In this practical, we will apply both dictionary- and deep learning-based sentiment analysis approaches on the IMDB sentiment classification task.

We are going to use the following libraries. Take care to have them installed!


In [1]:
!rm -rf ~/.cache

In [2]:
# Install packages (run once, outside Python script or in a cell)
!pip install --upgrade -q numpy scipy tensorflow tensorflow-hub tensorflow-datasets scikit-learn vaderSentiment pandas scikeras keras matplotlib

In [3]:
# Imports
import numpy as np
import pandas as pd
import matplotlib.pyplot as plt

import tensorflow as tf
import tensorflow_hub as hub
import tensorflow_datasets as tfds

from vaderSentiment.vaderSentiment import SentimentIntensityAnalyzer

from sklearn import metrics
from sklearn.feature_extraction.text import TfidfVectorizer
from sklearn.model_selection import RandomizedSearchCV
from sklearn.datasets import fetch_20newsgroups
from sklearn.preprocessing import LabelEncoder

# Use only TensorFlow Keras imports (do NOT mix with standalone keras)
from tensorflow.keras.preprocessing.text import Tokenizer
from tensorflow.keras.preprocessing.sequence import pad_sequences
from tensorflow.keras.models import Sequential
from tensorflow.keras import layers, utils
from tensorflow.keras.utils import to_categorical

from scikeras.wrappers import KerasClassifier


2025-07-10 16:27:23.254374: I tensorflow/core/util/port.cc:153] oneDNN custom operations are on. You may see slightly different numerical results due to floating-point round-off errors from different computation orders. To turn them off, set the environment variable `TF_ENABLE_ONEDNN_OPTS=0`.
2025-07-10 16:27:23.287338: I external/local_xla/xla/tsl/cuda/cudart_stub.cc:32] Could not find cuda drivers on your machine, GPU will not be used.
2025-07-10 16:27:23.401123: I external/local_xla/xla/tsl/cuda/cudart_stub.cc:32] Could not find cuda drivers on your machine, GPU will not be used.
2025-07-10 16:27:23.425586: E external/local_xla/xla/stream_executor/cuda/cuda_fft.cc:467] Unable to register cuFFT factory: Attempting to register factory for plugin cuFFT when one has already been registered
E0000 00:00:1752157643.447836     129 cuda_dnn.cc:8579] Unable to register cuDNN factory: Attempting to register factory for plugin cuDNN when one has already been registered
E0000 00:00:1752157643.45

# Let's get started! 

Here we are going to classify movie reviews as positive or negative using the text of the review. We will use the IMDB dataset that contains the text of 50,000 movie reviews from the Internet Movie Database (IMDb). These are split into 25,000 reviews for training and 25,000 reviews for testing. The training and test sets are balanced, meaning they contain an equal number of positive and negative reviews.

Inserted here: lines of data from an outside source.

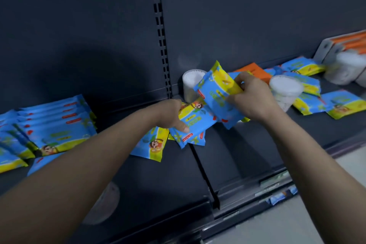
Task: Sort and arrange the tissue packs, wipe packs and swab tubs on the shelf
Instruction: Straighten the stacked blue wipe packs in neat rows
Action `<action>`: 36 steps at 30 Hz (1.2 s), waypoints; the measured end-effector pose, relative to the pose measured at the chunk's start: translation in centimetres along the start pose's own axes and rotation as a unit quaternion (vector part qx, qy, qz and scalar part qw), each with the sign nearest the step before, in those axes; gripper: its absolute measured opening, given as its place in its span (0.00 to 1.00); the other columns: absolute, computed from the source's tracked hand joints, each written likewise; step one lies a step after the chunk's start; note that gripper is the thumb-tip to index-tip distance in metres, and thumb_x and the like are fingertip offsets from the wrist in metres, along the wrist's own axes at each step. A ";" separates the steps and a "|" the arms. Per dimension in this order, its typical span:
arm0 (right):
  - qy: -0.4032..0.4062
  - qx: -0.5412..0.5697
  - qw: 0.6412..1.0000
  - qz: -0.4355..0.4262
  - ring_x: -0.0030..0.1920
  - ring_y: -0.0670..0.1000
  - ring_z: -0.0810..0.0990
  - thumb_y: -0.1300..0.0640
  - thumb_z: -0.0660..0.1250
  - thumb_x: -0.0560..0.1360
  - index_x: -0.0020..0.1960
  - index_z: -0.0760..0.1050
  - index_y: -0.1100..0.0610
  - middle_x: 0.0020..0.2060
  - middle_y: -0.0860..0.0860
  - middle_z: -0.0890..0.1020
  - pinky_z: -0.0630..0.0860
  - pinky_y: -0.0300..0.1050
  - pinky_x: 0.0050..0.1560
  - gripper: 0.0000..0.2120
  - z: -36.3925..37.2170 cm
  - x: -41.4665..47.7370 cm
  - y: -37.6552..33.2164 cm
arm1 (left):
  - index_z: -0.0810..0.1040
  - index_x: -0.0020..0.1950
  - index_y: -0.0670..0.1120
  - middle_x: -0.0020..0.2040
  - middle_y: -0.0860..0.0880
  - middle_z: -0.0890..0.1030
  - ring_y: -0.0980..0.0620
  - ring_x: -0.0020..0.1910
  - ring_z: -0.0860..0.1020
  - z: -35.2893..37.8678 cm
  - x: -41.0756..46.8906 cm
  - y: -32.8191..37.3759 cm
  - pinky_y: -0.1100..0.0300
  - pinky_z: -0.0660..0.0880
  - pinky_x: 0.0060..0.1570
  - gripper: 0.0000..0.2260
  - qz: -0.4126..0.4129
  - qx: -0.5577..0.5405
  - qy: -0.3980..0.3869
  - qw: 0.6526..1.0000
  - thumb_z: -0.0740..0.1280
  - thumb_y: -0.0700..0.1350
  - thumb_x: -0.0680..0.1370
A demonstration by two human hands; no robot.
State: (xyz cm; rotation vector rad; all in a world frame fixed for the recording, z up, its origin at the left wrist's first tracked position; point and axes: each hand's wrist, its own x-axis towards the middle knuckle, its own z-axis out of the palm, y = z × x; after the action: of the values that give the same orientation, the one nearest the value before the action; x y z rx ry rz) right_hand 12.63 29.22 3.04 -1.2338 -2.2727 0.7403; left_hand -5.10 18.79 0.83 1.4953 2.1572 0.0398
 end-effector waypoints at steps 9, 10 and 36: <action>0.054 0.096 0.993 0.035 0.41 0.51 0.79 0.60 0.68 0.69 0.55 0.80 0.51 0.42 0.51 0.82 0.75 0.44 0.43 0.15 -0.5 -1.4 -0.4 | 0.74 0.39 0.41 0.36 0.46 0.72 0.49 0.36 0.70 -0.8 -0.7 0.4 0.59 0.64 0.35 0.13 0.012 -0.128 0.062 0.990 0.74 0.47 0.69; 0.058 0.113 0.991 0.041 0.39 0.50 0.78 0.59 0.69 0.69 0.54 0.80 0.51 0.41 0.51 0.82 0.74 0.43 0.41 0.14 -0.5 -1.6 -0.6 | 0.74 0.40 0.41 0.36 0.45 0.72 0.49 0.36 0.70 -1.2 -1.3 0.2 0.59 0.64 0.34 0.12 0.004 -0.126 0.081 0.989 0.74 0.47 0.70; -0.128 0.332 0.927 -0.119 0.35 0.53 0.74 0.61 0.67 0.65 0.42 0.67 0.39 0.36 0.49 0.75 0.78 0.59 0.41 0.18 12.0 -8.3 -20.3 | 0.72 0.47 0.51 0.42 0.51 0.80 0.53 0.38 0.81 -0.3 -25.2 -15.5 0.56 0.79 0.36 0.15 -0.090 -0.480 0.482 0.728 0.69 0.32 0.70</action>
State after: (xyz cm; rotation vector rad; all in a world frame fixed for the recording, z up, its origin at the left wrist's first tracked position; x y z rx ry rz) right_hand -3.04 9.98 5.93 -0.5574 -2.0242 1.4794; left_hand -12.01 -9.51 6.18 0.6023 2.2399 1.9102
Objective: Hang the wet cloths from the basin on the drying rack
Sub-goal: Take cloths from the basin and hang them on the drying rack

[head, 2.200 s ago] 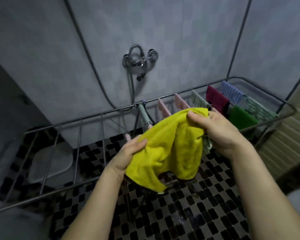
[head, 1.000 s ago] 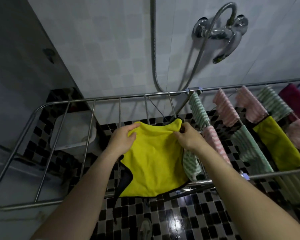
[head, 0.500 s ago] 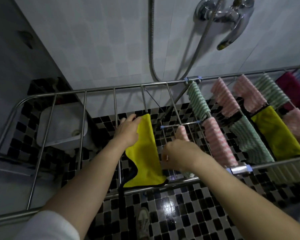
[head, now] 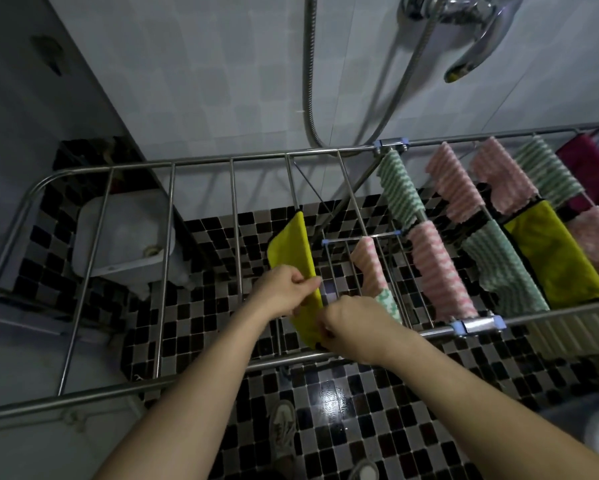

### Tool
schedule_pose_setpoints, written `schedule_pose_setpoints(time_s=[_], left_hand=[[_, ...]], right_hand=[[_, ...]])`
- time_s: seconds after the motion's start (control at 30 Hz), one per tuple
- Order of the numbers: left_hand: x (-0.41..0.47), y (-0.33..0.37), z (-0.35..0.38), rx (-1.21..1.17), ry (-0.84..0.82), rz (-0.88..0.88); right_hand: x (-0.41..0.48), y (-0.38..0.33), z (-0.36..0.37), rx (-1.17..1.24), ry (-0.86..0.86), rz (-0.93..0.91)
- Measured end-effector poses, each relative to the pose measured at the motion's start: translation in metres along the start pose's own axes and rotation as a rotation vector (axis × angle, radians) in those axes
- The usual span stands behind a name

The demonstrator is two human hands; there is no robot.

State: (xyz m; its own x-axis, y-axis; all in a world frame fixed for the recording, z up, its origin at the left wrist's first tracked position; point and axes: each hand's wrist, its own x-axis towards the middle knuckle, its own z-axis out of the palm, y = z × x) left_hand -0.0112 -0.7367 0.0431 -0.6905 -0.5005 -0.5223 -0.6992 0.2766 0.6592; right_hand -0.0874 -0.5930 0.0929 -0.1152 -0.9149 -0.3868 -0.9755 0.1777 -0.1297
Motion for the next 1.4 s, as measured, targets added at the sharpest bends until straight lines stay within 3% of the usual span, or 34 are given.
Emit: schedule_pose_setpoints(time_s=[0.2, 0.37, 0.47, 0.63, 0.8, 1.07, 1.17, 1.27, 1.4], left_hand=[[0.005, 0.020, 0.005, 0.230, 0.278, 0.162], [0.006, 0.019, 0.005, 0.229, 0.389, 0.201], [-0.003, 0.015, -0.002, 0.207, 0.299, 0.164], [-0.032, 0.000, 0.006, 0.167, -0.231, 0.036], [-0.042, -0.001, 0.021, 0.121, -0.191, 0.026], [-0.038, -0.003, 0.010, 0.142, -0.266, 0.006], [-0.020, 0.005, -0.008, 0.006, 0.012, 0.010], [0.011, 0.025, -0.022, 0.060, 0.361, 0.031], [0.050, 0.042, -0.030, 0.365, 0.431, 0.035]], right_hand=[[-0.007, 0.002, 0.020, 0.001, 0.318, -0.042], [-0.014, 0.007, 0.028, 0.172, 0.215, -0.028], [-0.019, 0.013, 0.022, 0.401, 0.194, 0.021], [-0.006, 0.023, 0.011, 0.482, 0.256, 0.210], [0.024, 0.017, 0.004, 0.494, 0.190, 0.320], [0.045, 0.011, -0.002, 0.487, 0.141, 0.459], [0.044, 0.013, -0.007, 0.507, 0.113, 0.506], [0.046, 0.013, -0.008, 0.489, 0.061, 0.526], [0.048, 0.013, -0.015, 0.466, 0.016, 0.473]])
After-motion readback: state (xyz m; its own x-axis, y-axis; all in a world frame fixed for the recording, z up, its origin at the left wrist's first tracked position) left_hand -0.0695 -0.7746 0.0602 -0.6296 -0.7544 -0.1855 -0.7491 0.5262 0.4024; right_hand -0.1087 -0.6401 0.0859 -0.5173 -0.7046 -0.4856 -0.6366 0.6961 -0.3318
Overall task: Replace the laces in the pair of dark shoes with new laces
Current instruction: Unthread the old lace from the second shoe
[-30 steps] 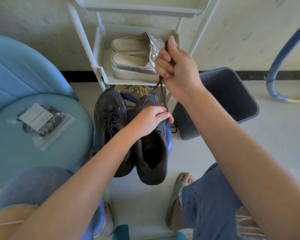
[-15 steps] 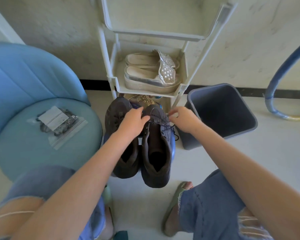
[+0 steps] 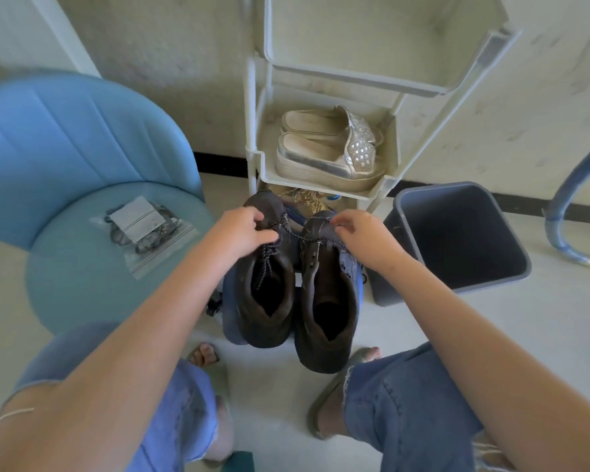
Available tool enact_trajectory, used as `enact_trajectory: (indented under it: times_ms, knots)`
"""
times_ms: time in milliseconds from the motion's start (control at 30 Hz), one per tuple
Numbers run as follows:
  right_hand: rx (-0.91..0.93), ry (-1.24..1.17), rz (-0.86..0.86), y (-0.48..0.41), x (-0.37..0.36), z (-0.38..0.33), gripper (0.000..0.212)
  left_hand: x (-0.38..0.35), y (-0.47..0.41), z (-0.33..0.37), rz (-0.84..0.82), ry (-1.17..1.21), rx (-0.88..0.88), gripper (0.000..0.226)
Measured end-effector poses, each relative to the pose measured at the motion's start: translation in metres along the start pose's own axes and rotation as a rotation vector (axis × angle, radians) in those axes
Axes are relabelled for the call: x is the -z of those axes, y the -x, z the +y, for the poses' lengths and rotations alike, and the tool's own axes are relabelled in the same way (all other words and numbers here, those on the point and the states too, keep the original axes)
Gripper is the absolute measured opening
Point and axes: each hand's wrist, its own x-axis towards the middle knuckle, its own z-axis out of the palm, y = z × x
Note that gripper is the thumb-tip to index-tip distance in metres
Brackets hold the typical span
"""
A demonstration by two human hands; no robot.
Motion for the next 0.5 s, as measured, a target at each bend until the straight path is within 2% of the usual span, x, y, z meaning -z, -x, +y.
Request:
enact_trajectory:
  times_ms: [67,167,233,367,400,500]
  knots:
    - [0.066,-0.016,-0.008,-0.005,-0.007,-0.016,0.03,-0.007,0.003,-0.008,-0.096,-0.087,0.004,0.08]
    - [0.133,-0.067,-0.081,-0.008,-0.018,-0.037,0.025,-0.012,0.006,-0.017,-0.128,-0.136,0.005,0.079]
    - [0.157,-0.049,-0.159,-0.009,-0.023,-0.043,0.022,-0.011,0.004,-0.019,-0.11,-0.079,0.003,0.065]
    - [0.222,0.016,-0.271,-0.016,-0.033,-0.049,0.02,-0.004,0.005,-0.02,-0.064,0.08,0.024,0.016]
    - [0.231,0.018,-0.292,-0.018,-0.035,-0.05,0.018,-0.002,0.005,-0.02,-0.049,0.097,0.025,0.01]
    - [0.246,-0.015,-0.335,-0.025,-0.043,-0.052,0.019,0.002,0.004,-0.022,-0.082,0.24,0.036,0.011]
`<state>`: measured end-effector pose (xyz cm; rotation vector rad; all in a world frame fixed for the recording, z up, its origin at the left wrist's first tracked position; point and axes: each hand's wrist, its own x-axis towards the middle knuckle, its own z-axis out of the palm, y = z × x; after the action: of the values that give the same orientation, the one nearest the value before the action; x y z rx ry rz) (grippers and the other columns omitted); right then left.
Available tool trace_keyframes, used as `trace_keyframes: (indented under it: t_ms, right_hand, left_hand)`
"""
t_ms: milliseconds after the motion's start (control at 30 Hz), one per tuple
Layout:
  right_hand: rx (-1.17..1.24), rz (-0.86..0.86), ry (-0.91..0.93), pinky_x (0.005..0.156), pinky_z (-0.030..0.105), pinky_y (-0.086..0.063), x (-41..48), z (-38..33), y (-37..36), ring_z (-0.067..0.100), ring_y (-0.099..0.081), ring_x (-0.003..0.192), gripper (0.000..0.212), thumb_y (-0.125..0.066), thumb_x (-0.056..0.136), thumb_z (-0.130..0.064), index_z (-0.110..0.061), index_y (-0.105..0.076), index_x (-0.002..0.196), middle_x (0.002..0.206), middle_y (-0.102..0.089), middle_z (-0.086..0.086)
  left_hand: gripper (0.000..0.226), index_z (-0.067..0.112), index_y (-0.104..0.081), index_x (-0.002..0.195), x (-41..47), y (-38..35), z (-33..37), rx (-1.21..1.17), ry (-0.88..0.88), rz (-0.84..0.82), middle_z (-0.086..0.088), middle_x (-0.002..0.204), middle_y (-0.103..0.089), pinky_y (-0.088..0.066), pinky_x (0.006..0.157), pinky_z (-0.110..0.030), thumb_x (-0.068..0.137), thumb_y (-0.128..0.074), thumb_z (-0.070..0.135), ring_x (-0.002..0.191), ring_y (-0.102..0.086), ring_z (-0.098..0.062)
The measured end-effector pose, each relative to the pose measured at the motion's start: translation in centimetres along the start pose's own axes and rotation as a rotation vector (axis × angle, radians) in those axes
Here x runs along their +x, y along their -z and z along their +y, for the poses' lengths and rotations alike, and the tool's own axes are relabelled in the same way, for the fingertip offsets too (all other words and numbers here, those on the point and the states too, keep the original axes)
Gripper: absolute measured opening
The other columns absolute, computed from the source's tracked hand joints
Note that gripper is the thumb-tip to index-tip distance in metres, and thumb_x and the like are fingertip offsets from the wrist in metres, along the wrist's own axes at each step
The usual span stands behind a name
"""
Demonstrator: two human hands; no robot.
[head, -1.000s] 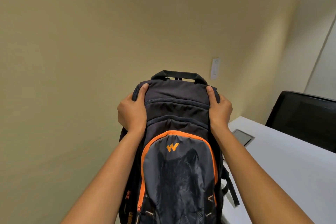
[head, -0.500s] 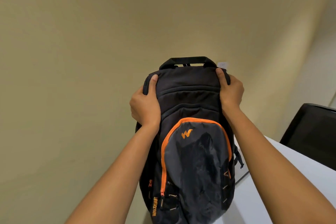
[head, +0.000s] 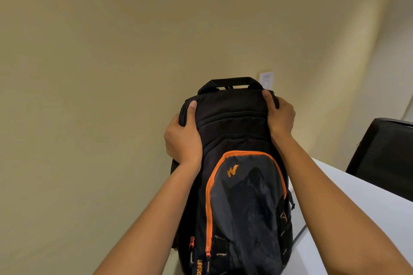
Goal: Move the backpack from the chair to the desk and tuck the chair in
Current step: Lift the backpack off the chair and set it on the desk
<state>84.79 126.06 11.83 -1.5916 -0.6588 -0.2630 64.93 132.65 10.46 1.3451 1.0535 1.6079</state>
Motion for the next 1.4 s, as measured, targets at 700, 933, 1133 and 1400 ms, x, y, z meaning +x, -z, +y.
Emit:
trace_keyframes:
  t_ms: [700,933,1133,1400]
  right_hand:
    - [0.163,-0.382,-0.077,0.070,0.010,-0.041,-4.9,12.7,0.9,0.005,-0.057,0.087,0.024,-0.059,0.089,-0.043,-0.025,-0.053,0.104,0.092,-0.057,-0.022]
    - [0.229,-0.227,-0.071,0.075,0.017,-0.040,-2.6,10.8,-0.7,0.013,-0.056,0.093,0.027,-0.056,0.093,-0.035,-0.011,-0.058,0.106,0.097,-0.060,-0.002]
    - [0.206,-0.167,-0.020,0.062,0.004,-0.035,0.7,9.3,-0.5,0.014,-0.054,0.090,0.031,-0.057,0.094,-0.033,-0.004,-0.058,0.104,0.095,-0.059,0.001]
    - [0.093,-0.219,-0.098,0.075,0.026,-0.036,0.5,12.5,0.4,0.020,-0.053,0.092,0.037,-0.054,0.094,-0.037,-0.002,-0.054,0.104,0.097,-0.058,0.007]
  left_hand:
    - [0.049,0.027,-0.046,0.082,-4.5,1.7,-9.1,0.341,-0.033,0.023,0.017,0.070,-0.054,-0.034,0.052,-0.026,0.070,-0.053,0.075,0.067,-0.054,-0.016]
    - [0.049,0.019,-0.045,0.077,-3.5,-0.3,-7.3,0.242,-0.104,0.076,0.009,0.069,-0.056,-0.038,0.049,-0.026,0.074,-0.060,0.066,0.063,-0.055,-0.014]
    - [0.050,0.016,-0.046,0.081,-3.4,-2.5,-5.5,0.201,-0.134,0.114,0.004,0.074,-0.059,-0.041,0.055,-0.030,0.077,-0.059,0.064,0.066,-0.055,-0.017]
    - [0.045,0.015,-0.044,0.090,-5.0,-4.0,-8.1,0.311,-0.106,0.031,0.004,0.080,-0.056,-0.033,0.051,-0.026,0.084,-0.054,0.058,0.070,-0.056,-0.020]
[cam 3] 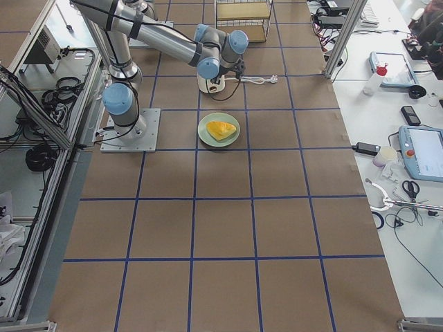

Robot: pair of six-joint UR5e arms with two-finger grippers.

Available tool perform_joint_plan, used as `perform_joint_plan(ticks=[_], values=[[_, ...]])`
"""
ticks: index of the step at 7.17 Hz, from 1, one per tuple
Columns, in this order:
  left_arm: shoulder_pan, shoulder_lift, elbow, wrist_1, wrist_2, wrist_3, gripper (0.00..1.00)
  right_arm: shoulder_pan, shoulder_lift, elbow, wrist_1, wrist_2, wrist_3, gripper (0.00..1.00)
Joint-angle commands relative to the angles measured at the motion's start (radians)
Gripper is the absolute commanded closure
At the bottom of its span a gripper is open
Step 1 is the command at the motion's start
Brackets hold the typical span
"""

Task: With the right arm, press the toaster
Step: 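Press the toaster lever down with the right gripper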

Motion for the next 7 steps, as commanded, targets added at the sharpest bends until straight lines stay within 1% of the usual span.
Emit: perform_joint_plan(ticks=[1, 5, 6, 7], values=[[0.000, 0.000, 0.000, 0.000, 0.000, 0.000, 0.00, 0.000, 0.026, 0.007, 0.000, 0.001, -0.002, 1.00], [0.000, -0.001, 0.000, 0.000, 0.000, 0.000, 0.00, 0.000, 0.050, 0.018, -0.004, 0.001, 0.003, 1.00], [0.000, 0.000, 0.000, 0.000, 0.000, 0.000, 0.00, 0.000, 0.038, 0.010, -0.003, -0.003, 0.017, 1.00], [0.000, -0.001, 0.000, 0.000, 0.000, 0.000, 0.00, 0.000, 0.035, -0.017, -0.003, -0.020, 0.070, 1.00]])
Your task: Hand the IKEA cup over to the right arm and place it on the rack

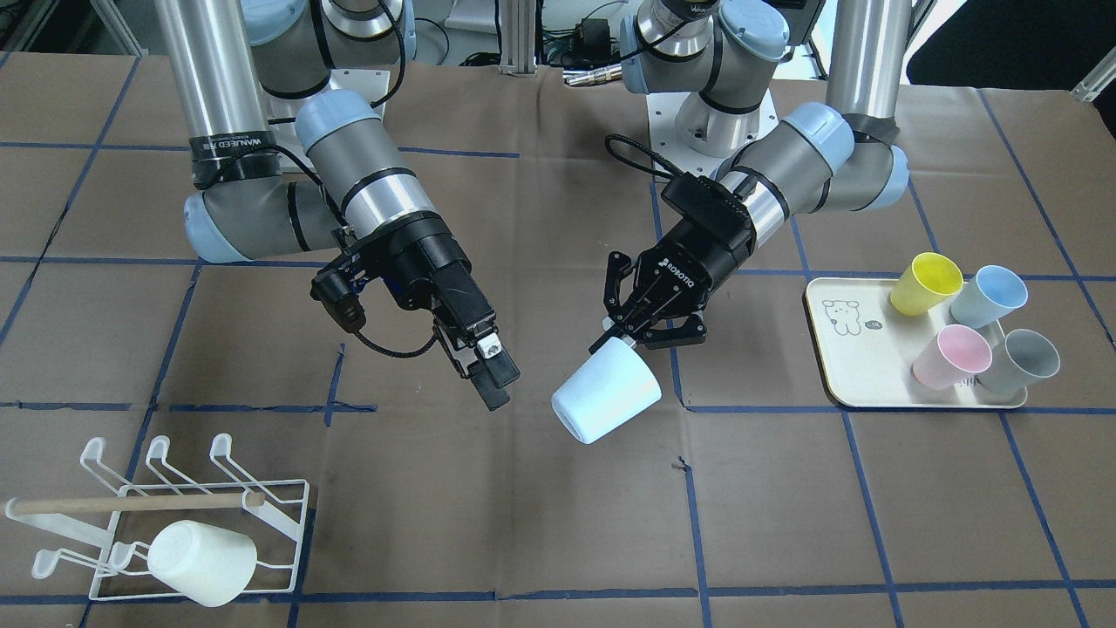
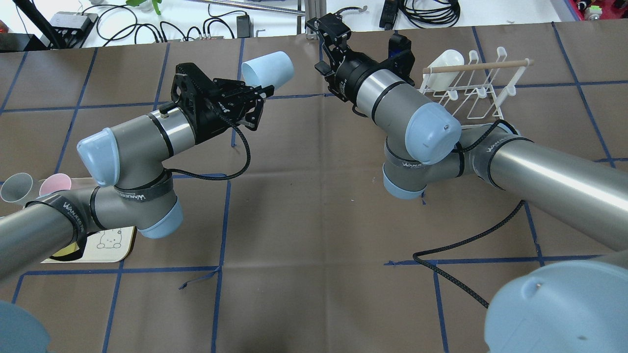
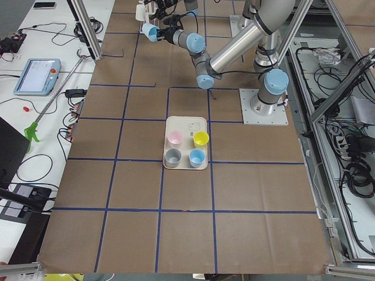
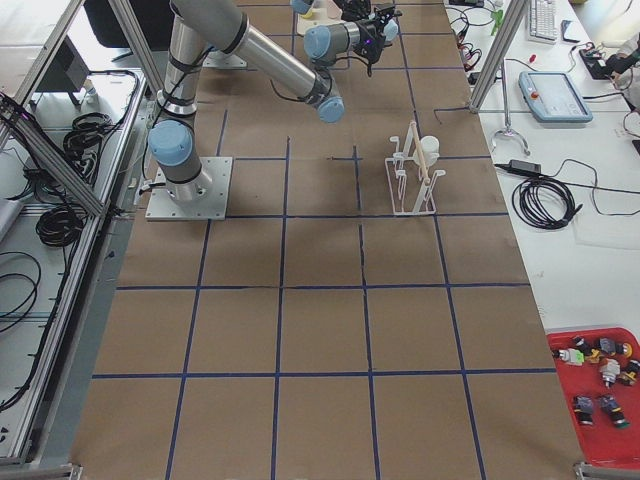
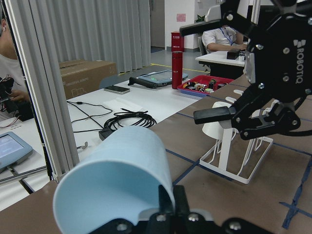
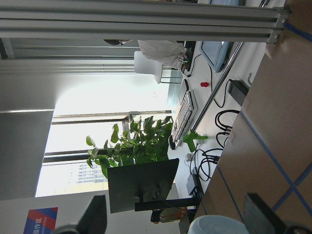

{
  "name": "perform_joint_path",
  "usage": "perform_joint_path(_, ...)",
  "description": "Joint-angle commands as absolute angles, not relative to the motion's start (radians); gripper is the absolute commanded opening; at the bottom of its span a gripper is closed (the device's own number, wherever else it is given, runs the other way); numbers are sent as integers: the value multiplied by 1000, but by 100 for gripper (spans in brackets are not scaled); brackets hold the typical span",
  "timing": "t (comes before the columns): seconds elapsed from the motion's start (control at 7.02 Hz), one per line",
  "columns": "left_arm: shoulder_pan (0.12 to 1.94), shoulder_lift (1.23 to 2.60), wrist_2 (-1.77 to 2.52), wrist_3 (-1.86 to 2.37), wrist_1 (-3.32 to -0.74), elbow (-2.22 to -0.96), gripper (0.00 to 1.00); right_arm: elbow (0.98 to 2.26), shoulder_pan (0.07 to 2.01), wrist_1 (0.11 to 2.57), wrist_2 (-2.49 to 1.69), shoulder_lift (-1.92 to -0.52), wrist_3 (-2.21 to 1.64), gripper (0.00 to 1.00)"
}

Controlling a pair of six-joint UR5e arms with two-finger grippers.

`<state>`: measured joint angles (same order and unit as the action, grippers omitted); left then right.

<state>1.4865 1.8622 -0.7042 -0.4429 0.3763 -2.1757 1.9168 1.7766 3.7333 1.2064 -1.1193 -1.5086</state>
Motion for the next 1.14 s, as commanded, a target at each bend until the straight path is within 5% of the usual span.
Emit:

1. **The IMDB dataset is available on TensorFlow datasets. Use the following code to download the IMDB dataset.**


In [4]:
# Split the training set into 60% and 40% to end up with 15,000 examples
# for training, 10,000 examples for validation and 25,000 examples for testing.
train_data, validation_data, test_data = tfds.load(
    name="imdb_reviews",
    split=('train[:60%]', 'train[60%:]', 'test'),
    as_supervised=True)

2025-07-10 16:27:31.863966: E external/local_xla/xla/stream_executor/cuda/cuda_platform.cc:51] failed call to cuInit: INTERNAL: CUDA error: Failed call to cuInit: UNKNOWN ERROR (303)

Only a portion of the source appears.